● **Assigned task**: Exclude pictures and give again exactly the lines of the listing, beginning with its first line and ending with the one that contains "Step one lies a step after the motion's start".

● **Dataset content**:
++++

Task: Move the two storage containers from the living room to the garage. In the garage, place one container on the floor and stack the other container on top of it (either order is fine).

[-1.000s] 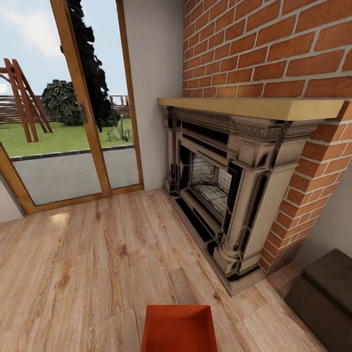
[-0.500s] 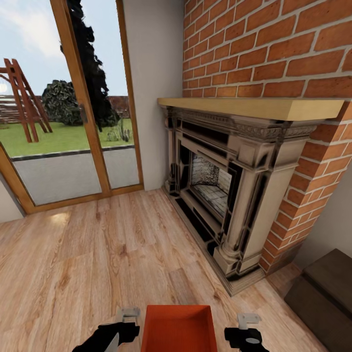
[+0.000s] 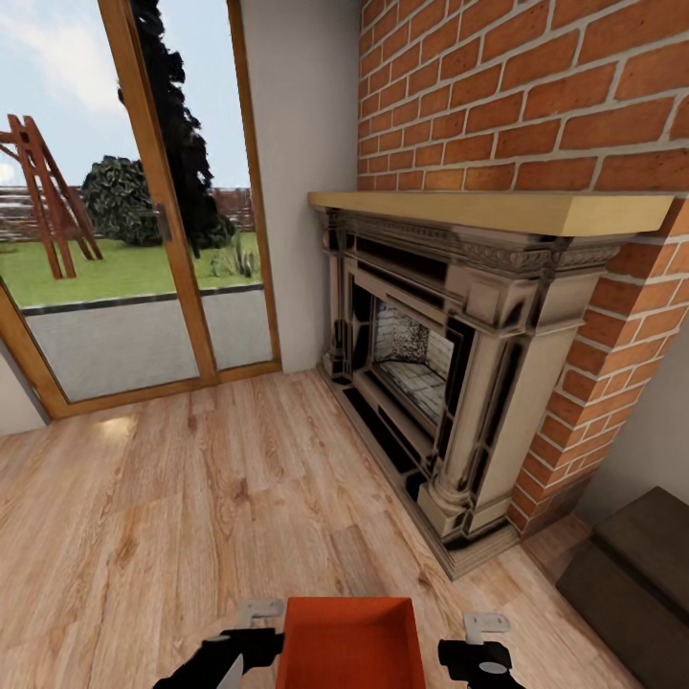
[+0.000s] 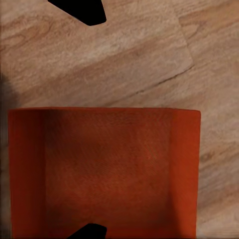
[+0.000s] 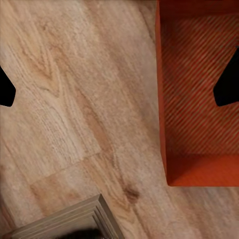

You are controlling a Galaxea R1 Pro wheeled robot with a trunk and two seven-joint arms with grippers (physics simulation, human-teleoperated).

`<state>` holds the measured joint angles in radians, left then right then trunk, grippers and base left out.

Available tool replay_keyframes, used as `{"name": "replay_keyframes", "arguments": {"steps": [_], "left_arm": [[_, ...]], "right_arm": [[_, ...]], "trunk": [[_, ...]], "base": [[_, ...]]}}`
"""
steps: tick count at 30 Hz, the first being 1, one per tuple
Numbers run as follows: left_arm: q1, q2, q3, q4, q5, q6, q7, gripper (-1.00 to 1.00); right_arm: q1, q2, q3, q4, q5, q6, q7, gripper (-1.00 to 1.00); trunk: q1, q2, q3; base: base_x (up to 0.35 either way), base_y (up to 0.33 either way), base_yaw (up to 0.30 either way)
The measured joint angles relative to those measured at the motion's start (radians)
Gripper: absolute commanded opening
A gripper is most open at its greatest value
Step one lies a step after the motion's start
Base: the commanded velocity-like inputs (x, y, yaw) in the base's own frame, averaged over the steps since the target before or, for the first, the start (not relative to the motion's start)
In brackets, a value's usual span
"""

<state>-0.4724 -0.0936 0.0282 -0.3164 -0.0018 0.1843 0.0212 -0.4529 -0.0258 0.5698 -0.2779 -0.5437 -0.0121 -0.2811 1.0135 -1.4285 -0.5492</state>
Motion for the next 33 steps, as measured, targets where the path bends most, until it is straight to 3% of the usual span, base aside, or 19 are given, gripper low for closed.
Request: {"name": "replay_keyframes", "arguments": {"steps": [21,33], "left_arm": [[0.0,-0.012,-0.001,0.005,-0.002,-0.033,0.003,1.0],[0.0,-0.011,-0.002,-0.005,-0.007,-0.065,0.002,1.0]], "right_arm": [[0.001,0.001,0.0,0.004,0.009,-0.015,0.033,1.0],[0.001,0.002,0.0,-0.009,0.005,-0.001,-0.026,1.0]], "trunk": [[0.0,0.0,0.0],[0.0,0.0,-0.005]], "base": [[0.0,0.0,0.0],[0.0,0.0,0.0]]}}
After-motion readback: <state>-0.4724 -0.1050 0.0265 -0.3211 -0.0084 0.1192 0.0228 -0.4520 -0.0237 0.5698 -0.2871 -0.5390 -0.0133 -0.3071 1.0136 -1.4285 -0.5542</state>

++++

● **Exercise output**:
Task: Move the two storage containers from the living room to the garage. In the garage, place one container on the floor and stack the other container on top of it (either order is fine).

[-1.000s] 
[-0.500s] 
[+0.000s] 
[+0.000s] 
[+0.000s] 

You are controlling a Galaxea R1 Pro wheeled robot with a trunk and two seven-joint arms with grippers (physics simulation, human-teleoperated).

`<state>` holds the measured joint angles in radians, left then right then trunk, grippers and base left out.

Available tool replay_keyframes, used as `{"name": "replay_keyframes", "arguments": {"steps": [_], "left_arm": [[_, ...]], "right_arm": [[_, ...]], "trunk": [[_, ...]], "base": [[_, ...]]}}`
"""
steps: tick count at 30 Hz, the first being 1, one per tuple
Numbers run as follows: left_arm: q1, q2, q3, q4, q5, q6, q7, gripper (-1.00 to 1.00); right_arm: q1, q2, q3, q4, q5, q6, q7, gripper (-1.00 to 1.00); trunk: q1, q2, q3; base: base_x (up to 0.35 either way), base_y (up to 0.33 either way), base_yaw (up to 0.30 either way)
The measured joint angles relative to those measured at the motion's start (radians)
Gripper: absolute commanded opening
A gripper is most open at its greatest value
Step one lies a step after the motion's start

There is nothing else to add to the answer.